Evolution slides easily into the second of these approaches. There are few arguments in most of these types of theologies about the place evolution. The scientific fact of evolution is just one of the things you have to add to your attempts at creating a coherent view of God and humans.
But most Mormons are generally of the first type. History matters. There were gold plates. I think one of the unique and wonderful things about our beliefs is the absolute and undeniable physicality of God. The resurrection is a real event that is a matter of fact that means the same thing to every observer. That the atonement has real effects in the universe. We demand that our beliefs correspond to the universe, as it is. This is what in fact what we mean by true: correspondence with the universe. Now I know some will disagree with this being a necessary LDS view, but even if you do, you have to admit that it is the majority opinion.
And this is why evolution is a hard problem for many LDS members. We have lots of things that require a kind of literalism. We view angles as real beings. We see water changed into wine—not that people in the way-back just believed or imagined that Christ changed water into wine—but there was real wine from real water. Fact.

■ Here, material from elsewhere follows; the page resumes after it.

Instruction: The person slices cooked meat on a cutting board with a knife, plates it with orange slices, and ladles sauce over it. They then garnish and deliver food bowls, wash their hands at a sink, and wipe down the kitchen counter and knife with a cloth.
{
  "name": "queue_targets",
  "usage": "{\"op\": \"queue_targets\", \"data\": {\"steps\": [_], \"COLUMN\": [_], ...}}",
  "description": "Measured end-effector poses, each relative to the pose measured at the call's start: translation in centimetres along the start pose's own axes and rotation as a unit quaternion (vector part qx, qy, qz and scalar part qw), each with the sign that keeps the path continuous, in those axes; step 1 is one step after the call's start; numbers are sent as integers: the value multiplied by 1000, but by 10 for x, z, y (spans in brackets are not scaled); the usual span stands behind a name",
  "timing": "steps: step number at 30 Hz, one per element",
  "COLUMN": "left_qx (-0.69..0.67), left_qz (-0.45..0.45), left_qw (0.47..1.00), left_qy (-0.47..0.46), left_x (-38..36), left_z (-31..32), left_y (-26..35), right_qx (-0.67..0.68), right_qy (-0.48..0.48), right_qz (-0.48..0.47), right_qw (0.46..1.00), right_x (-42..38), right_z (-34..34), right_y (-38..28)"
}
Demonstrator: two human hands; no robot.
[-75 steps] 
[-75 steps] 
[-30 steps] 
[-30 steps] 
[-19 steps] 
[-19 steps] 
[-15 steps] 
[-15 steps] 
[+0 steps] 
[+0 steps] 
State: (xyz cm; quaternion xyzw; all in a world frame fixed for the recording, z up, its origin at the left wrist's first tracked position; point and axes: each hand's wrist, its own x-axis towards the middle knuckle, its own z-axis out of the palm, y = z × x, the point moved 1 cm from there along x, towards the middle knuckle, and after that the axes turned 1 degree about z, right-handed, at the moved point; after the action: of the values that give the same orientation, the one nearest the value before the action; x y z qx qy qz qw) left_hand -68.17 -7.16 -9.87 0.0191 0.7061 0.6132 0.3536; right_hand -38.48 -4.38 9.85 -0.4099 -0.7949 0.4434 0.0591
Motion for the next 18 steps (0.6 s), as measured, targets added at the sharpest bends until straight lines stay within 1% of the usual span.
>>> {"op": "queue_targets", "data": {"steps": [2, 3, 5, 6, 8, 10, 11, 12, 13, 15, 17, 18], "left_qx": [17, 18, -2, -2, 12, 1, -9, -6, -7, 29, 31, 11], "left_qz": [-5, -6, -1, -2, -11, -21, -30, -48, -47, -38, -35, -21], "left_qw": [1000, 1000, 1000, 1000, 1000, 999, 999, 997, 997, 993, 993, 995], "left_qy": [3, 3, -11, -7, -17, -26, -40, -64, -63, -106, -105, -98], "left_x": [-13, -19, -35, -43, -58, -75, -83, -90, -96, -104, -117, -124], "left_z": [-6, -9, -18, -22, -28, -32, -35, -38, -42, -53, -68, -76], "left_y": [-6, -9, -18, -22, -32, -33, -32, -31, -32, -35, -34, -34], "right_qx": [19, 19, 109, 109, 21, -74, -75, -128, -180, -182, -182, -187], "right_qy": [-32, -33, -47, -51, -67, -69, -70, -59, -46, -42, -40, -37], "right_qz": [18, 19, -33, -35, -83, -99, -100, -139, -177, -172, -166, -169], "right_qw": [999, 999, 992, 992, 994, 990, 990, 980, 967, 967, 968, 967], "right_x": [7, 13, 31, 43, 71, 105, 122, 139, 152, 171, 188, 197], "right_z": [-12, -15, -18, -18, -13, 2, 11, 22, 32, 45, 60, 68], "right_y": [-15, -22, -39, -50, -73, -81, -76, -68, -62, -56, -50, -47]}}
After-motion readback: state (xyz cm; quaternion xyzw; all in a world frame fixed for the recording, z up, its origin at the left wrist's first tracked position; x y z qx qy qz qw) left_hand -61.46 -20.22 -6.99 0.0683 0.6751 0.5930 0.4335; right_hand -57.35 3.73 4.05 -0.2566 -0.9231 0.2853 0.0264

But even so, we have also recognized non-literal readings. I still remember the stir that Pres. Kimball caused in my Moab ward when he wrote that Eve being taken from Adam’s rib was symbolic rather than literal. Holy cow, it was the talk of the ward for months. Our most sacred rites tell us that things are figurative as far as certain people are concerned. Obviously there was no snake talking in the Garden of Eden. The Earth as it turns out is not the center of the Solar System. Maybe even Balaam’s Ass didn’t speak. Did Satan and God really wager over Job?
So we are not above looking at things symbolically or moving away from literalist readings when necessary. We have to find balance as informed by revelation (Would the Adam’s-rib-as-symbolic have so entered the Church’s mainstream if President Kimball had not authorized it?), scripture, and dare I say it—science.